L’origine familiale est illustre, le grand-père maternel ayant été un « célèbre écrivain journaliste. » Ses parents possédaient une « immense maison familiale », et auraient fait bénéficié chacun de leurs huit enfants d’une « éducation particulièrement élitiste », avec l’aide de « beaucoup d’employés. »

Paternité

Son rôle de père est au premier plan de ses préoccupations. Ainsi, la « maladie neurologique incurable», qui serait héréditaire selon lui, le prive tout d’abord de ses obligations paternelles : « je m’occupais énormément de mes enfants, j’étais même représentant élu des parents d’élèves. »

Il justifie d’ailleurs sa volonté de mourir par rapport à son rôle de père protecteur : « c’est pour eux que j’ai fait ce geste, pour qu’ils ne me voient pas décliner petit à petit, comme j’ai vu mon père et mon frère mourir dans d’atroces souffrances. »

On relève notamment un questionnement important sur la place des enfants et celle des parents : « à l’époque, nous étions élevés de loin par nos parents, c’étaient plutôt les employés qui s’en chargeaient. Aujourd’hui, les enfants nous collent comme des sortes de prothèses ; ce qu’il faudrait, ce serait un juste milieu. »

Déclin

Les termes de « déchéance, déclin, échec, incurabilité » ont été plusieurs fois employés par M.
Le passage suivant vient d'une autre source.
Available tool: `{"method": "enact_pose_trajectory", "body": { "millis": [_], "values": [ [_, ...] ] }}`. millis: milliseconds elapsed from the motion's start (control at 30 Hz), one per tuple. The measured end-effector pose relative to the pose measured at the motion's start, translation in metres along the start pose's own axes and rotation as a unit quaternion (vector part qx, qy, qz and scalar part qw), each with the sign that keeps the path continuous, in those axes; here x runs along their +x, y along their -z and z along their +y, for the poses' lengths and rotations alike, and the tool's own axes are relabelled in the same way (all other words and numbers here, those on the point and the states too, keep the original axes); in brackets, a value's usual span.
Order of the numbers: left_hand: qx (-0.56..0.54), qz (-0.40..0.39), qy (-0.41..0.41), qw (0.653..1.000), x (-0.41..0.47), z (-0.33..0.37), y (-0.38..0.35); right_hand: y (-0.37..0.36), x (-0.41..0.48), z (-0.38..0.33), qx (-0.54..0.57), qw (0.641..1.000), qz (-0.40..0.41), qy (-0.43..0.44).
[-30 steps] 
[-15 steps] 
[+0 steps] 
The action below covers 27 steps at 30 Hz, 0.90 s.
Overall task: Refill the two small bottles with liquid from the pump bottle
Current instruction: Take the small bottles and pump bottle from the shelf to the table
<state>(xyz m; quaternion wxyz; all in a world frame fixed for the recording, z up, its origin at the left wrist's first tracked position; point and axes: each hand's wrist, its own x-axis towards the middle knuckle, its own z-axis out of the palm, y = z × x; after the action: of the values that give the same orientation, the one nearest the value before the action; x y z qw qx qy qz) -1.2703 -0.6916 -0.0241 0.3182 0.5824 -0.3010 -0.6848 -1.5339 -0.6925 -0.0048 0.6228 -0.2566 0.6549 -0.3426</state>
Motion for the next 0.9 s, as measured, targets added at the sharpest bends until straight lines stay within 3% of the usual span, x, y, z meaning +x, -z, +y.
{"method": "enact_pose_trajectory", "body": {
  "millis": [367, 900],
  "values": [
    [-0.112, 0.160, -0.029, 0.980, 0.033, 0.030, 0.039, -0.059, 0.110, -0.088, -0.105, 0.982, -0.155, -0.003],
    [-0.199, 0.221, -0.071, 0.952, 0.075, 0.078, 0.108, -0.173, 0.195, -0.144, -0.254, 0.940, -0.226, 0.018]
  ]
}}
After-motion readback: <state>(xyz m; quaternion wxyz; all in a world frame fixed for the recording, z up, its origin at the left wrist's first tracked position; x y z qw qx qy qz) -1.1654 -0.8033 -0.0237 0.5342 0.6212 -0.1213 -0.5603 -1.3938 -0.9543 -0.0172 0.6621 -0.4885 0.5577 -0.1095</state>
D. pour qualifier son état physique, alors qu’il dénie toute difficulté de nature psychologique ou financière.

Ainsi, il explique ne pas regretter son geste, mais ne « se sent plus la force d’essayer à nouveau de mourir. »

Voyage

M. D. serait né dans un pays du Moyen Orient, durant un voyage de ses parents. D’ailleurs, de

« nombreux voyages à l’étranger » avec une « vie privilégiée dans les ambassades » auraient émaillés son enfance. Plus tard, tant sa fratrie que lui-même auraient beaucoup voyagé, en France ou à l’étranger.

M. D. aurait ainsi fait ses études dans différentes grandes villes françaises. Depuis la naissance de ses enfants, il ne se déplacerait plus qu’entre Paris et la grande ville française où il habite, pour « ses affaires. »

A la fin de son hospitalisation pour tentative de suicide, M. D. imaginait une nouvelle possibilité de se sortir de sa situation difficile : « aller dans un autre pays, pour que [ses]

enfants ne le voient pas décliner. »

C’est après une semaine d’hospitalisation que M. D. demande à sortir. Il accepte le traitement antidépresseur proposé et reconnaît la nécessité d’un suivi ambulatoire.